Work request
Set down the lines of the data exactly, starting at the first and stopping after the line containing "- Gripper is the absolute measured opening".
╭─ Dataset excerpt
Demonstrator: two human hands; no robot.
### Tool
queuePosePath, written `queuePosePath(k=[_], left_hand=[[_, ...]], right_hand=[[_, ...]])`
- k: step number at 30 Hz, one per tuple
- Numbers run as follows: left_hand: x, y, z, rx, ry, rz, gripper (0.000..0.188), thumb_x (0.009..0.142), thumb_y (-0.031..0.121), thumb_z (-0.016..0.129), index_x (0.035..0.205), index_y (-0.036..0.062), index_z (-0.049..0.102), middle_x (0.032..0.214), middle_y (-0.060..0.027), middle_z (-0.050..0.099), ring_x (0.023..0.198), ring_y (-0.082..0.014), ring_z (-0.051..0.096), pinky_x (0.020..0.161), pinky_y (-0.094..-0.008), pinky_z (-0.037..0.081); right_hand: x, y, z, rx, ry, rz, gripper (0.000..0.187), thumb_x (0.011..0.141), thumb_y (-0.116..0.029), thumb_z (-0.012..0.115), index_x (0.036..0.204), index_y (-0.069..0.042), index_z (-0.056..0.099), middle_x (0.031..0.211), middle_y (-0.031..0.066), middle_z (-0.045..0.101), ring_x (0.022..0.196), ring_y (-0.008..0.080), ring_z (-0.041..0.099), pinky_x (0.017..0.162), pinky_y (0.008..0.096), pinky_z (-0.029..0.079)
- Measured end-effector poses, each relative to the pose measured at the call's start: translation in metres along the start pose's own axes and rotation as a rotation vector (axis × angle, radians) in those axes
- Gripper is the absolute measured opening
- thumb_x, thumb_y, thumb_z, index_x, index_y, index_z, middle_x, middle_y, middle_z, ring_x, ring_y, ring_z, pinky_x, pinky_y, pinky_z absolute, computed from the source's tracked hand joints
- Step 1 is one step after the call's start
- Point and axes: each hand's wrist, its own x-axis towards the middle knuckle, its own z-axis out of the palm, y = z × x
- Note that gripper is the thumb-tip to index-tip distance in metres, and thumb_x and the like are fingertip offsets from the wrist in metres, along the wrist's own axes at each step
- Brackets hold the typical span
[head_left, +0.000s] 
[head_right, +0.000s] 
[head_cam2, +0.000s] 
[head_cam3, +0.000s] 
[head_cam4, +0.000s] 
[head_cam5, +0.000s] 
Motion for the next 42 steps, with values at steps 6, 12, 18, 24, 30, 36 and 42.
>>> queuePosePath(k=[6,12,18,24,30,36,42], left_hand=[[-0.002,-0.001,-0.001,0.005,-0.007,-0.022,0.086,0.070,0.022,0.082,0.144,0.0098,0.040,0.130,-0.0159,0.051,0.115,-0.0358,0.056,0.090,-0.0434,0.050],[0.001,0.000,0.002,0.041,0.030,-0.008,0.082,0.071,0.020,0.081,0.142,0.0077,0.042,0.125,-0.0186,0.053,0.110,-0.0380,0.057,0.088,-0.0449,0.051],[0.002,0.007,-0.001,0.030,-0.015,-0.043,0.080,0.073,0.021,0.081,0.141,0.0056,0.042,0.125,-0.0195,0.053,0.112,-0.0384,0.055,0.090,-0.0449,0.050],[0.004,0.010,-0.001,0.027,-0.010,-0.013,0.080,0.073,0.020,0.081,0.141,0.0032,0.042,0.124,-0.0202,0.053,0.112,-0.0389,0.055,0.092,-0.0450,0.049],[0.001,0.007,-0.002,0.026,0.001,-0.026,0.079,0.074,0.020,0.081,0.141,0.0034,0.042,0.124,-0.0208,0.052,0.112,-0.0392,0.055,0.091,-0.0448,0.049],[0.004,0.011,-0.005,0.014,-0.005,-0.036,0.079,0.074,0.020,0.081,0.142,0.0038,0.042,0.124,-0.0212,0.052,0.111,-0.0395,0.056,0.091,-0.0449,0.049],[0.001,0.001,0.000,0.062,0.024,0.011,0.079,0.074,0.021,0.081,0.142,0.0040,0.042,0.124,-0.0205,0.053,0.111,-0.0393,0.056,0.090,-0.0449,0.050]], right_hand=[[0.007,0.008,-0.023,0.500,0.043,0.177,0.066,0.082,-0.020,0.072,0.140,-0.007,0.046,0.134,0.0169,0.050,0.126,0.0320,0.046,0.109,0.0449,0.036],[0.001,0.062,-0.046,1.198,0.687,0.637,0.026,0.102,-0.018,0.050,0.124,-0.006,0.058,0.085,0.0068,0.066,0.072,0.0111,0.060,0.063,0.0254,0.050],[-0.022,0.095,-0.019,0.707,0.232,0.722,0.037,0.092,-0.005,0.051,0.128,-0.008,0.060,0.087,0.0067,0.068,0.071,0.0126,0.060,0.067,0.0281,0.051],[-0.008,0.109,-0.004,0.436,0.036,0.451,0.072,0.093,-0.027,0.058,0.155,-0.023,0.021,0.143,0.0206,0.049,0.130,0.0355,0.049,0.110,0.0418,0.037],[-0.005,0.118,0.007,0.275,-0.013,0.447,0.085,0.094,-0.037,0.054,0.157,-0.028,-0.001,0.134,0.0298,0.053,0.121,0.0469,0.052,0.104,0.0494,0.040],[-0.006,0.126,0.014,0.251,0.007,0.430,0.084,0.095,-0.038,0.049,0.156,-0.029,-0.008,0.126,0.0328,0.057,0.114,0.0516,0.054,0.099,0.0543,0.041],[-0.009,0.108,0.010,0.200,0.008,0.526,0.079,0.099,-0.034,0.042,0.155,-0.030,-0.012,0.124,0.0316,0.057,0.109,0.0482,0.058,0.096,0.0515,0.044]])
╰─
Output
Demonstrator: two human hands; no robot.
### Tool
queuePosePath, written `queuePosePath(k=[_], left_hand=[[_, ...]], right_hand=[[_, ...]])`
- k: step number at 30 Hz, one per tuple
- Numbers run as follows: left_hand: x, y, z, rx, ry, rz, gripper (0.000..0.188), thumb_x (0.009..0.142), thumb_y (-0.031..0.121), thumb_z (-0.016..0.129), index_x (0.035..0.205), index_y (-0.036..0.062), index_z (-0.049..0.102), middle_x (0.032..0.214), middle_y (-0.060..0.027), middle_z (-0.050..0.099), ring_x (0.023..0.198), ring_y (-0.082..0.014), ring_z (-0.051..0.096), pinky_x (0.020..0.161), pinky_y (-0.094..-0.008), pinky_z (-0.037..0.081); right_hand: x, y, z, rx, ry, rz, gripper (0.000..0.187), thumb_x (0.011..0.141), thumb_y (-0.116..0.029), thumb_z (-0.012..0.115), index_x (0.036..0.204), index_y (-0.069..0.042), index_z (-0.056..0.099), middle_x (0.031..0.211), middle_y (-0.031..0.066), middle_z (-0.045..0.101), ring_x (0.022..0.196), ring_y (-0.008..0.080), ring_z (-0.041..0.099), pinky_x (0.017..0.162), pinky_y (0.008..0.096), pinky_z (-0.029..0.079)
- Measured end-effector poses, each relative to the pose measured at the call's start: translation in metres along the start pose's own axes and rotation as a rotation vector (axis × angle, radians) in those axes
- Gripper is the absolute measured opening

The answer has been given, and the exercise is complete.